(EXERCISE DATA)
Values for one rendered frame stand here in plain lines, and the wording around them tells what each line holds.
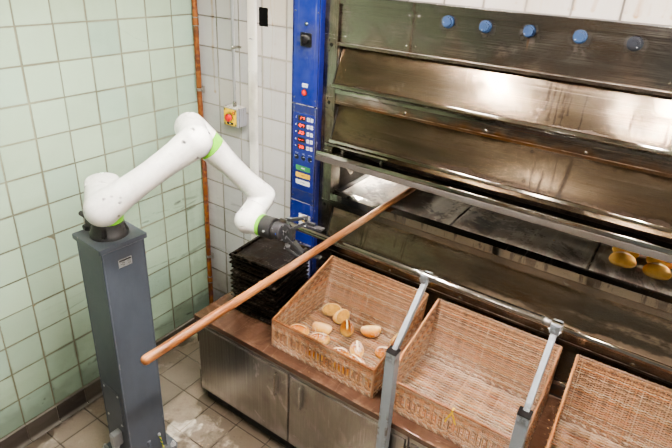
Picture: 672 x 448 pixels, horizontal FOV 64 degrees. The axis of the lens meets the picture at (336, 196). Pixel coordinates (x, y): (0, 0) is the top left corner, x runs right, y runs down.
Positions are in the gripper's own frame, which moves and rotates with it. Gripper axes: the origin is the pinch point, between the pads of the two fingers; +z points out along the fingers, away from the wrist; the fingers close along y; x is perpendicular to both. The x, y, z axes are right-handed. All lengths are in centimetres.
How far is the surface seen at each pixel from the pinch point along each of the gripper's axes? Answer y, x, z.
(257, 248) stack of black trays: 29, -31, -52
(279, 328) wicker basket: 52, -9, -21
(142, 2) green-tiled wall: -82, -21, -117
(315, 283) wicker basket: 42, -40, -22
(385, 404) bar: 53, 7, 39
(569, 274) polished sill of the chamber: 3, -44, 88
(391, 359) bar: 31, 10, 40
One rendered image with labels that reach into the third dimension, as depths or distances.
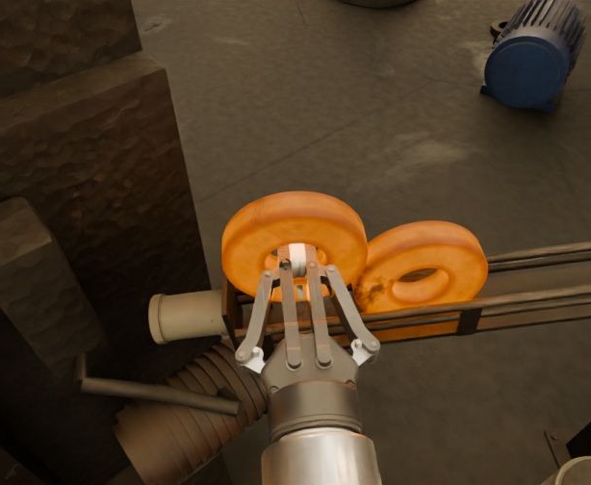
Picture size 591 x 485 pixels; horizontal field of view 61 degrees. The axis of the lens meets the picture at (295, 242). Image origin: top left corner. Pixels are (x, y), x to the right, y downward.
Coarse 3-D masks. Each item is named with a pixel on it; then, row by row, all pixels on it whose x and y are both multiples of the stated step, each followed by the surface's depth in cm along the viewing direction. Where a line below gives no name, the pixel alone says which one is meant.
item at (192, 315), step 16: (160, 304) 59; (176, 304) 59; (192, 304) 59; (208, 304) 59; (160, 320) 58; (176, 320) 58; (192, 320) 58; (208, 320) 58; (160, 336) 59; (176, 336) 59; (192, 336) 60
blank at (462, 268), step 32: (416, 224) 54; (448, 224) 54; (384, 256) 53; (416, 256) 53; (448, 256) 54; (480, 256) 54; (352, 288) 58; (384, 288) 57; (416, 288) 61; (448, 288) 58; (480, 288) 59
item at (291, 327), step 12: (288, 264) 49; (288, 276) 48; (288, 288) 48; (288, 300) 47; (288, 312) 46; (288, 324) 45; (288, 336) 44; (288, 348) 43; (288, 360) 42; (300, 360) 42
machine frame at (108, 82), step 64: (0, 0) 50; (64, 0) 54; (128, 0) 58; (0, 64) 54; (64, 64) 58; (128, 64) 61; (0, 128) 52; (64, 128) 57; (128, 128) 62; (0, 192) 56; (64, 192) 61; (128, 192) 68; (128, 256) 75; (192, 256) 84; (0, 320) 66; (128, 320) 83; (0, 384) 73; (64, 384) 82; (64, 448) 93
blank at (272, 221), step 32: (288, 192) 49; (256, 224) 48; (288, 224) 48; (320, 224) 48; (352, 224) 49; (224, 256) 51; (256, 256) 51; (320, 256) 55; (352, 256) 52; (256, 288) 56
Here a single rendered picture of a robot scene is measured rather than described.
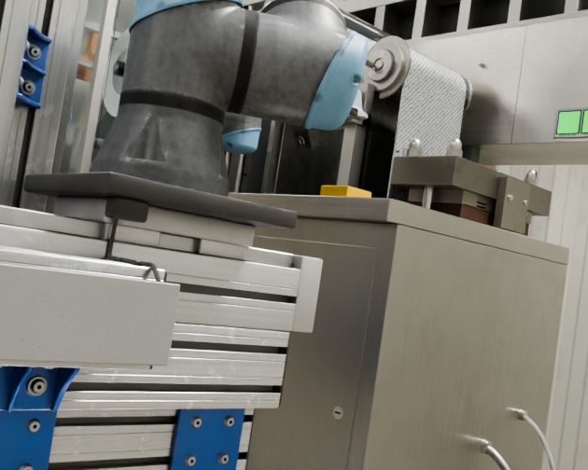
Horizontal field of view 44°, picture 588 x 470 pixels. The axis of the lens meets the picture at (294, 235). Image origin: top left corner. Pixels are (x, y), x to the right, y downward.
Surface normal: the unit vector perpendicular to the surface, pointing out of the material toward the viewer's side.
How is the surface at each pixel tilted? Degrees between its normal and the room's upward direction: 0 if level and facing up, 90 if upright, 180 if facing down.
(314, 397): 90
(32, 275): 90
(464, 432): 90
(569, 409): 90
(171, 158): 72
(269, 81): 118
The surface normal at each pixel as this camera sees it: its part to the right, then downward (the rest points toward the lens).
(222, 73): 0.11, 0.50
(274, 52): 0.22, -0.04
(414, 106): 0.68, 0.07
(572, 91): -0.72, -0.14
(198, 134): 0.68, -0.24
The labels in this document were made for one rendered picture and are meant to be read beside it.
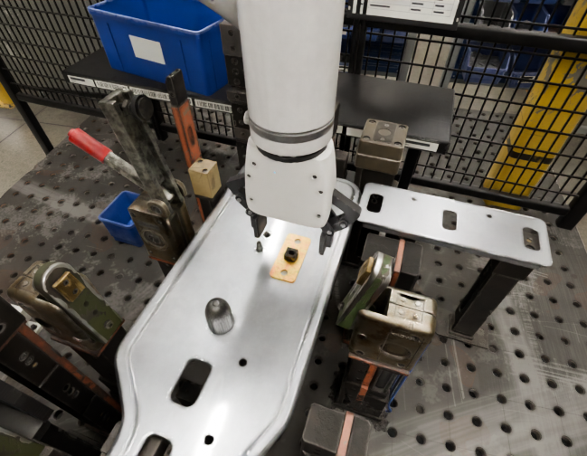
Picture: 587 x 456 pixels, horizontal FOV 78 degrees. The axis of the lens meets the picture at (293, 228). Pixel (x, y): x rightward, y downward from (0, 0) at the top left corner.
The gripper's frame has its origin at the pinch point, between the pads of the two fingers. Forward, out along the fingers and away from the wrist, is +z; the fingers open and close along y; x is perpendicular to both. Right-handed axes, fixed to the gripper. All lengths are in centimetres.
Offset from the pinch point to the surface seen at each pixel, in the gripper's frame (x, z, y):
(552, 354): 15, 35, 51
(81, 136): -0.3, -9.2, -29.6
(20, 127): 118, 105, -245
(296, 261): -0.6, 4.8, 0.9
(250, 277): -5.1, 5.1, -4.3
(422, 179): 55, 29, 20
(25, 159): 90, 105, -211
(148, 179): -1.8, -5.8, -19.3
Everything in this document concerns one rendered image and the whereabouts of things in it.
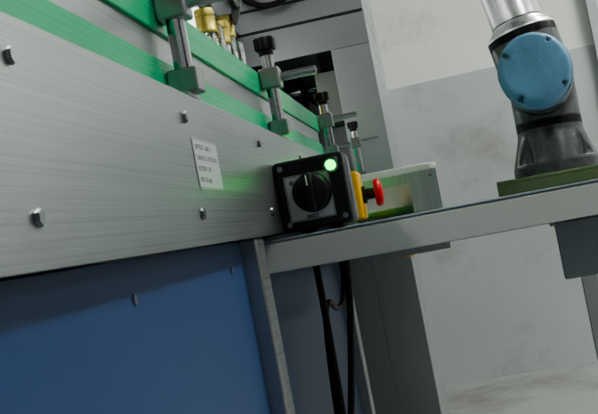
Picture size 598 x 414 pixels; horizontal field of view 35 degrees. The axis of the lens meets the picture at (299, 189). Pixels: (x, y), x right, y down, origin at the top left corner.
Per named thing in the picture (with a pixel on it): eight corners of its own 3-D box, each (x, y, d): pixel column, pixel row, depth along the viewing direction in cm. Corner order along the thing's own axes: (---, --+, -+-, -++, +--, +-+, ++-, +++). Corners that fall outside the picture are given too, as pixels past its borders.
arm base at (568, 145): (599, 170, 178) (588, 117, 179) (604, 163, 164) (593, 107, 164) (516, 184, 182) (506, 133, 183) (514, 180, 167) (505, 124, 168)
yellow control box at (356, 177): (323, 230, 144) (314, 181, 144) (373, 220, 143) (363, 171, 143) (318, 231, 137) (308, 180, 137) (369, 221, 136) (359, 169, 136)
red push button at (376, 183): (358, 182, 141) (381, 177, 141) (363, 208, 141) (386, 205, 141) (356, 182, 138) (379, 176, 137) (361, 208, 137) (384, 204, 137)
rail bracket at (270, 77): (274, 142, 126) (255, 42, 127) (329, 130, 125) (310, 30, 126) (269, 139, 122) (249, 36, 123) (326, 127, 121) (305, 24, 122)
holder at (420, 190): (314, 231, 204) (307, 196, 204) (442, 207, 200) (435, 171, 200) (303, 234, 187) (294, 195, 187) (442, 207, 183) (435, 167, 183)
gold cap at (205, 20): (222, 31, 165) (217, 6, 166) (205, 31, 163) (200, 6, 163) (210, 36, 168) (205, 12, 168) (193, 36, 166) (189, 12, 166)
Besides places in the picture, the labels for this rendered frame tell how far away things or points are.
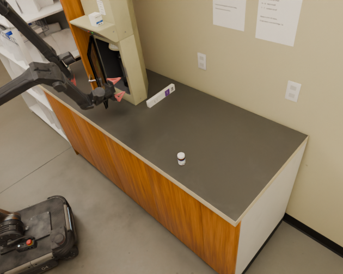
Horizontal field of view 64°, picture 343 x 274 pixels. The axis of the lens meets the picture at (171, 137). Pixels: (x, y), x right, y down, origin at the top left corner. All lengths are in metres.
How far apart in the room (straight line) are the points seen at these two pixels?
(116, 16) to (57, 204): 1.55
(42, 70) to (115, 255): 1.57
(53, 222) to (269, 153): 1.69
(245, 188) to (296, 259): 1.03
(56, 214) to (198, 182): 1.37
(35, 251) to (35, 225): 0.21
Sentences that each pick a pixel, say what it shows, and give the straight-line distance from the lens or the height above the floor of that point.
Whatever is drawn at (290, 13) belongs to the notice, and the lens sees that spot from 1.48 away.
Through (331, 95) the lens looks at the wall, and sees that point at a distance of 1.56.
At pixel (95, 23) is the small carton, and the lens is 1.71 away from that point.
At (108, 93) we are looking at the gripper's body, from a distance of 1.62.
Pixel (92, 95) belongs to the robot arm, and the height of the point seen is 1.27.
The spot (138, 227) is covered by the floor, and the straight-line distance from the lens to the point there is 2.40.
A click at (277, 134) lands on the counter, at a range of 1.66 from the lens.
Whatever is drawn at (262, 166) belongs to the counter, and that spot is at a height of 0.94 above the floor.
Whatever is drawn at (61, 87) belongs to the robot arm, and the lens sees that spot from 1.26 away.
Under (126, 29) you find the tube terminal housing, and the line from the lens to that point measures 1.74.
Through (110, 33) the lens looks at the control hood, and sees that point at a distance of 1.68.
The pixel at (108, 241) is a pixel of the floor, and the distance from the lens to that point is 2.42.
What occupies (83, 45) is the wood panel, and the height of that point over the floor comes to 1.32.
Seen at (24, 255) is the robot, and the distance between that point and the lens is 2.36.
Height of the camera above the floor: 2.05
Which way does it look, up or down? 43 degrees down
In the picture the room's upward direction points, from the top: 9 degrees counter-clockwise
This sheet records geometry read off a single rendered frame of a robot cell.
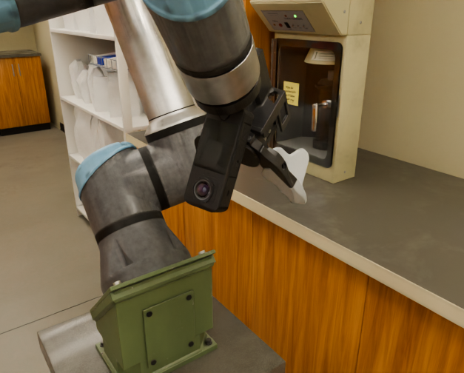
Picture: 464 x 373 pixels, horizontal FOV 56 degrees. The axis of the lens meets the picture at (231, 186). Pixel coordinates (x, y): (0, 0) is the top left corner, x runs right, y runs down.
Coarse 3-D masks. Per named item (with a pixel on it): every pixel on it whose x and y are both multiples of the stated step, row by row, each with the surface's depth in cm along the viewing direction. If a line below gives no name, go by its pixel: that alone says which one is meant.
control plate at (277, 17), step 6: (264, 12) 141; (270, 12) 138; (276, 12) 136; (282, 12) 134; (288, 12) 132; (294, 12) 130; (300, 12) 128; (270, 18) 142; (276, 18) 139; (282, 18) 137; (288, 18) 135; (294, 18) 133; (300, 18) 131; (306, 18) 129; (270, 24) 145; (276, 24) 143; (282, 24) 141; (294, 24) 136; (300, 24) 134; (306, 24) 132; (294, 30) 139; (300, 30) 137; (306, 30) 135; (312, 30) 133
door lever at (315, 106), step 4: (324, 100) 138; (316, 104) 135; (320, 104) 137; (324, 104) 138; (312, 108) 137; (316, 108) 136; (324, 108) 139; (312, 112) 137; (316, 112) 136; (312, 116) 138; (316, 116) 137; (312, 120) 138; (316, 120) 138; (312, 124) 138; (316, 124) 138; (312, 128) 139; (316, 128) 139
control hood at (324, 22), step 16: (256, 0) 139; (272, 0) 133; (288, 0) 128; (304, 0) 123; (320, 0) 118; (336, 0) 121; (320, 16) 124; (336, 16) 123; (288, 32) 143; (304, 32) 137; (320, 32) 131; (336, 32) 126
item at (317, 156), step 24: (288, 48) 146; (312, 48) 138; (336, 48) 130; (288, 72) 149; (312, 72) 140; (336, 72) 132; (312, 96) 142; (336, 96) 134; (288, 144) 157; (312, 144) 147
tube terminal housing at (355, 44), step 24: (360, 0) 126; (360, 24) 130; (360, 48) 133; (360, 72) 136; (360, 96) 140; (336, 120) 138; (360, 120) 144; (336, 144) 140; (312, 168) 152; (336, 168) 144
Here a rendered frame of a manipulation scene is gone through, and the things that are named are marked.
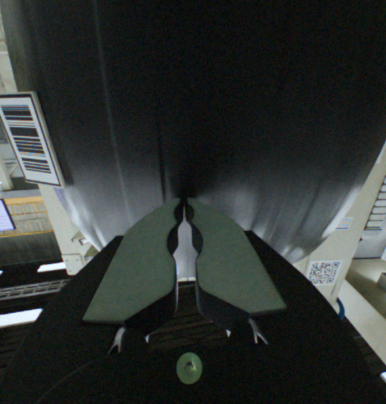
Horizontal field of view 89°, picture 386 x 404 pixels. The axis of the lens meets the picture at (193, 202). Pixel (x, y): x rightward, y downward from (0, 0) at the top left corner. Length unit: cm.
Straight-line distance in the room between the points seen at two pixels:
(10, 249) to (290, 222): 1315
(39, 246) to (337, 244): 1243
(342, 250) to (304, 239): 34
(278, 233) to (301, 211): 3
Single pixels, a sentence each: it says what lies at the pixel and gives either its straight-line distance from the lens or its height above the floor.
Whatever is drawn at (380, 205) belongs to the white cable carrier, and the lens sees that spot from 55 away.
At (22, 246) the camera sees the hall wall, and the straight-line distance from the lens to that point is 1288.
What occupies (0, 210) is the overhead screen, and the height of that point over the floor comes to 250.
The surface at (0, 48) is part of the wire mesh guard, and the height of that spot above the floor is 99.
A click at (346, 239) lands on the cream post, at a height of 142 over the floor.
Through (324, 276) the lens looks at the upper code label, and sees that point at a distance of 57.
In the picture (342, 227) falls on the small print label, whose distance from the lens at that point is 51.
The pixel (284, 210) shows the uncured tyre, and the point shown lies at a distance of 17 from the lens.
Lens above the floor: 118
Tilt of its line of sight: 24 degrees up
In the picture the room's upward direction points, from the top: 179 degrees clockwise
(End EXERCISE DATA)
Extract from the material above the stretch running from the line containing "Everything in this" through the line containing "(42, 70) to (115, 255): 1.57". Keep the text exact and the pictures out.

Everything in this document concerns one rendered image and the whereabouts of things in it.
Picture size 598 x 414 pixels; horizontal field of view 35 degrees. The axis of the lens meets the picture at (299, 189). Pixels: (x, y), x right, y down, origin at the top left corner.
Per named thing in the picture (with a pixel on it): eight corners of its own 3-D box, each (x, y, d): pixel column, pixel row, depth along the viewing direction in cm. Corner order along the thing's own axes: (---, --+, -+-, -++, +--, +-+, ++-, +++). Corners that fall outside the picture are given too, as pixels past its borders.
arm base at (568, 145): (599, 170, 178) (588, 117, 179) (604, 163, 164) (593, 107, 164) (516, 184, 182) (506, 133, 183) (514, 180, 167) (505, 124, 168)
yellow control box at (356, 177): (323, 230, 144) (314, 181, 144) (373, 220, 143) (363, 171, 143) (318, 231, 137) (308, 180, 137) (369, 221, 136) (359, 169, 136)
red push button at (376, 183): (358, 182, 141) (381, 177, 141) (363, 208, 141) (386, 205, 141) (356, 182, 138) (379, 176, 137) (361, 208, 137) (384, 204, 137)
rail bracket at (270, 77): (274, 142, 126) (255, 42, 127) (329, 130, 125) (310, 30, 126) (269, 139, 122) (249, 36, 123) (326, 127, 121) (305, 24, 122)
holder at (420, 190): (314, 231, 204) (307, 196, 204) (442, 207, 200) (435, 171, 200) (303, 234, 187) (294, 195, 187) (442, 207, 183) (435, 167, 183)
gold cap at (205, 20): (222, 31, 165) (217, 6, 166) (205, 31, 163) (200, 6, 163) (210, 36, 168) (205, 12, 168) (193, 36, 166) (189, 12, 166)
Besides places in the picture, the labels for this rendered frame tell how far away things or points are.
Horizontal field of view 64°, picture 343 x 274 pixels. The axis of the lens meets the picture at (171, 137). Pixels: (x, y), x right, y down, origin at the top left corner. All lengths are in metres.
How far apart in the room (straight line) are the points seen at these two pixels?
(116, 16) to (57, 204): 1.55
(42, 70) to (115, 255): 1.57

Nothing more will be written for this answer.